- What to work on
The entire listing is to be repeated verbatim.

- Information supplied
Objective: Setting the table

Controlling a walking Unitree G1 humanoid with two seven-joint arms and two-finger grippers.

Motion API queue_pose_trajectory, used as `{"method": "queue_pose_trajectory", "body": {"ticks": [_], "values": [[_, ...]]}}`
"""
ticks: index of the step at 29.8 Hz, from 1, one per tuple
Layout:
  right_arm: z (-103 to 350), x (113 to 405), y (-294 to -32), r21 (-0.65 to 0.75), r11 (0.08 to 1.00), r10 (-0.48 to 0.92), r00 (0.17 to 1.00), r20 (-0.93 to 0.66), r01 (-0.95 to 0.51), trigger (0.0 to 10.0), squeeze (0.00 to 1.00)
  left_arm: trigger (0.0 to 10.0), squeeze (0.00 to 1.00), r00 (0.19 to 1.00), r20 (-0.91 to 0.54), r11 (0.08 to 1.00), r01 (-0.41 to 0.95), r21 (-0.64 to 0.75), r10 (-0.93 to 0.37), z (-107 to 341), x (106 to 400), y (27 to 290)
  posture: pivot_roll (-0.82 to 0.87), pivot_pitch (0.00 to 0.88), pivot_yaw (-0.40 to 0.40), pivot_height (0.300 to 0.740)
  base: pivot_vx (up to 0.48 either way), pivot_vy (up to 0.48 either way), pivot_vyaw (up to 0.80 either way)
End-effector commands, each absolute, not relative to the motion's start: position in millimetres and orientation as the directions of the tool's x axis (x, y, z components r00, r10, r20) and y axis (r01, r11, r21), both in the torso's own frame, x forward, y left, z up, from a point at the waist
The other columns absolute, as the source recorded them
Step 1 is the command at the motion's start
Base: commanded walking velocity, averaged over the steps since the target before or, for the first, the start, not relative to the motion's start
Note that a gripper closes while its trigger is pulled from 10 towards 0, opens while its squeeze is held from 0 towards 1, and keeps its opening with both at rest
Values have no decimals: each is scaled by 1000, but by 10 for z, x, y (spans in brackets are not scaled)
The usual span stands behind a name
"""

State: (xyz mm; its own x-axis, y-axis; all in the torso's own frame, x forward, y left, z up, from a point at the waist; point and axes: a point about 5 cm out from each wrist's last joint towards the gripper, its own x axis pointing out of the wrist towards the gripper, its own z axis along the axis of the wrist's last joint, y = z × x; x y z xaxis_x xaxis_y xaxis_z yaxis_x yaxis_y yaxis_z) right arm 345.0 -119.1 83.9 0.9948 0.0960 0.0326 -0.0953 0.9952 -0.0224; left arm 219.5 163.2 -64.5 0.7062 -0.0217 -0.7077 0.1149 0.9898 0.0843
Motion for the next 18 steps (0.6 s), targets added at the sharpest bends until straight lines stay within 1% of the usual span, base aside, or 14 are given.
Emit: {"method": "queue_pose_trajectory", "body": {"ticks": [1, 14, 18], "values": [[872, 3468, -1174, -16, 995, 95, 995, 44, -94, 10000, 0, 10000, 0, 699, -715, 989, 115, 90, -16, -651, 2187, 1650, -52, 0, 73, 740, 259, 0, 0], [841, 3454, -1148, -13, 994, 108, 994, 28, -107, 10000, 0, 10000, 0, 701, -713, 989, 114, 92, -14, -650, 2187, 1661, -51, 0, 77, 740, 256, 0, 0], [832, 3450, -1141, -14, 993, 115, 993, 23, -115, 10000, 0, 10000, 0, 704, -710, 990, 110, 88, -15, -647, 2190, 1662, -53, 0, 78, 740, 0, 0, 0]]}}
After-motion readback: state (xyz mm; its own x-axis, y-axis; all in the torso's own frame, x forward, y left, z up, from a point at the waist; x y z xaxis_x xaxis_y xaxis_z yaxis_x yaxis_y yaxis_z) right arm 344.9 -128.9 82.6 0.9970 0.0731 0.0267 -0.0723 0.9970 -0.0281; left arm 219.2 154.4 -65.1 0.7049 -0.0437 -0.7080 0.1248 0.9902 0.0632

- Solution to this problem
Objective: Setting the table

Controlling a walking Unitree G1 humanoid with two seven-joint arms and two-finger grippers.

Motion API queue_pose_trajectory, used as `{"method": "queue_pose_trajectory", "body": {"ticks": [_], "values": [[_, ...]]}}`
"""
ticks: index of the step at 29.8 Hz, from 1, one per tuple
Layout:
  right_arm: z (-103 to 350), x (113 to 405), y (-294 to -32), r21 (-0.65 to 0.75), r11 (0.08 to 1.00), r10 (-0.48 to 0.92), r00 (0.17 to 1.00), r20 (-0.93 to 0.66), r01 (-0.95 to 0.51), trigger (0.0 to 10.0), squeeze (0.00 to 1.00)
  left_arm: trigger (0.0 to 10.0), squeeze (0.00 to 1.00), r00 (0.19 to 1.00), r20 (-0.91 to 0.54), r11 (0.08 to 1.00), r01 (-0.41 to 0.95), r21 (-0.64 to 0.75), r10 (-0.93 to 0.37), z (-107 to 341), x (106 to 400), y (27 to 290)
  posture: pivot_roll (-0.82 to 0.87), pivot_pitch (0.00 to 0.88), pivot_yaw (-0.40 to 0.40), pivot_height (0.300 to 0.740)
  base: pivot_vx (up to 0.48 either way), pivot_vy (up to 0.48 either way), pivot_vyaw (up to 0.80 either way)
End-effector commands, each absolute, not relative to the motion's start: position in millimetres and orientation as the directions of the tool's x axis (x, y, z components r00, r10, r20) and y axis (r01, r11, r21), both in the torso's own frame, x forward, y left, z up, from a point at the waist
The other columns absolute, as the source recorded them
Step 1 is the command at the motion's start
Base: commanded walking velocity, averaged over the steps since the target before or, for the first, the start, not relative to the motion's start
Note that a gripper closes while its trigger is pulled from 10 towards 0, opens while its squeeze is held from 0 towards 1, and keeps its opening with both at rest
Values have no decimals: each is scaled by 1000, but by 10 for z, x, y (spans in brackets are not scaled)
The usual span stands behind a name
"""

State: (xyz mm; its own x-axis, y-axis; all in the torso's own frame, x forward, y left, z up, from a point at the waist; point and axes: a point about 5 cm out from each wrist's last joint towards the gripper, its own x axis pointing out of the wrist towards the gripper, its own z axis along the axis of the wrist's last joint, y = z × x; x y z xaxis_x xaxis_y xaxis_z yaxis_x yaxis_y yaxis_z) right arm 345.0 -119.1 83.9 0.9948 0.0960 0.0326 -0.0953 0.9952 -0.0224; left arm 219.5 163.2 -64.5 0.7062 -0.0217 -0.7077 0.1149 0.9898 0.0843
Motion for the next 18 steps (0.6 s), targets added at the sharpest bends until straight lines stay within 1% of the usual span, base aside, or 14 are given.
Emit: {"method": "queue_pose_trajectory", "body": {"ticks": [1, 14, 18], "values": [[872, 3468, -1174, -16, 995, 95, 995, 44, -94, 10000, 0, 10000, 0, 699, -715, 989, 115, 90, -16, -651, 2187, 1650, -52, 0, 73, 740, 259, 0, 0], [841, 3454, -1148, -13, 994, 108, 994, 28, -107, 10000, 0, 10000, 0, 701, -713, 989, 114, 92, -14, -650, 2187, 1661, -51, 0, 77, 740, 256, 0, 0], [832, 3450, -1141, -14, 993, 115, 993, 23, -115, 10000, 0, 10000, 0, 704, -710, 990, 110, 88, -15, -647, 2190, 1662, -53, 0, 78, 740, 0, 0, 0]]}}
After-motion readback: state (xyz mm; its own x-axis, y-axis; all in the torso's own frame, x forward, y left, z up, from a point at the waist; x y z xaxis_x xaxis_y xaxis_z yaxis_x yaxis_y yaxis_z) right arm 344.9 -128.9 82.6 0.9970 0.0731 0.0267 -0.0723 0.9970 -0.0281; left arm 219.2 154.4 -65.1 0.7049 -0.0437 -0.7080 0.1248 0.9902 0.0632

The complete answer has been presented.